§ Problem to work on: Output the listing below verbatim, from its first line to its last.

§ Data section:
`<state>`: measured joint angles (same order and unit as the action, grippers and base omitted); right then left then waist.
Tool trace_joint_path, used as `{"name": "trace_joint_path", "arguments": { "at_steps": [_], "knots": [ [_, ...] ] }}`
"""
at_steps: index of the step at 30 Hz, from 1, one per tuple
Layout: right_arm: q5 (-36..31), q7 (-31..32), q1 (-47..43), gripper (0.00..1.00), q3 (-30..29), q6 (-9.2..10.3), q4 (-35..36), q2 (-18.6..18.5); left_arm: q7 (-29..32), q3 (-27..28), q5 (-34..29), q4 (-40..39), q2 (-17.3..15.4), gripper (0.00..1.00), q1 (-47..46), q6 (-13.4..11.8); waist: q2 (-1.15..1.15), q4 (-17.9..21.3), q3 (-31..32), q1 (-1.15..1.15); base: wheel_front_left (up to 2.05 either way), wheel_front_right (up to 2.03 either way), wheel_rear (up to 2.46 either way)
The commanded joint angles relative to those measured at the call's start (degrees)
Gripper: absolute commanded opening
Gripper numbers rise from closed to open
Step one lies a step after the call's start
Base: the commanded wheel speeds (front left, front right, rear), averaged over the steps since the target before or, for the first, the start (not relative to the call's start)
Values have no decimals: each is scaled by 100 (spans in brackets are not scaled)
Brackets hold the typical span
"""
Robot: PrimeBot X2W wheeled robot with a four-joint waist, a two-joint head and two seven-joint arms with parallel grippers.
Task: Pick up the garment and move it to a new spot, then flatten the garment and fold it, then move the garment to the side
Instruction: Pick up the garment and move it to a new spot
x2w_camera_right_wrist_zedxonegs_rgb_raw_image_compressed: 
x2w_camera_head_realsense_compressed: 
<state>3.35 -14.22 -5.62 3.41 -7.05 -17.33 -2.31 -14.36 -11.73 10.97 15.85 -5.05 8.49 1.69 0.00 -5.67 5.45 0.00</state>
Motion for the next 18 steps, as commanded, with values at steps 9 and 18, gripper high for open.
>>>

§ Result of the task:
`<state>`: measured joint angles (same order and unit as the action, grippers and base omitted); right then left then waist.
Tool trace_joint_path, used as `{"name": "trace_joint_path", "arguments": { "at_steps": [_], "knots": [ [_, ...] ] }}`
"""
at_steps: index of the step at 30 Hz, from 1, one per tuple
Layout: right_arm: q5 (-36..31), q7 (-31..32), q1 (-47..43), gripper (0.00..1.00), q3 (-30..29), q6 (-9.2..10.3), q4 (-35..36), q2 (-18.6..18.5); left_arm: q7 (-29..32), q3 (-27..28), q5 (-34..29), q4 (-40..39), q2 (-17.3..15.4), gripper (0.00..1.00), q1 (-47..46), q6 (-13.4..11.8); waist: q2 (-1.15..1.15), q4 (-17.9..21.3), q3 (-31..32), q1 (-1.15..1.15); base: wheel_front_left (up to 2.05 either way), wheel_front_right (up to 2.03 either way), wheel_rear (up to 2.46 either way)
The commanded joint angles relative to those measured at the call's start (degrees)
Gripper: absolute commanded opening
Gripper numbers rise from closed to open
Step one lies a step after the call's start
Base: the commanded wheel speeds (front left, front right, rear), averaged over the steps since the target before or, for the first, the start (not relative to the call's start)
Values have no decimals: each is scaled by 100 (spans in brackets are not scaled)
Brackets hold the typical span
"""
Robot: PrimeBot X2W wheeled robot with a four-joint waist, a two-joint head and two seven-joint arms with parallel grippers.
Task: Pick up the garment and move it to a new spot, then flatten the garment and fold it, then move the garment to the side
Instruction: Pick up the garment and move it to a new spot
x2w_camera_right_wrist_zedxonegs_rgb_raw_image_compressed: 
x2w_camera_head_realsense_compressed: 
<state>3.35 -14.22 -5.62 3.41 -7.05 -17.33 -2.31 -14.36 -11.73 10.97 15.85 -5.05 8.49 1.69 0.00 -5.67 5.45 0.00</state>
Motion for the next 18 steps, as commanded, with values at steps 9 and 18, gripper high for open.
>>>

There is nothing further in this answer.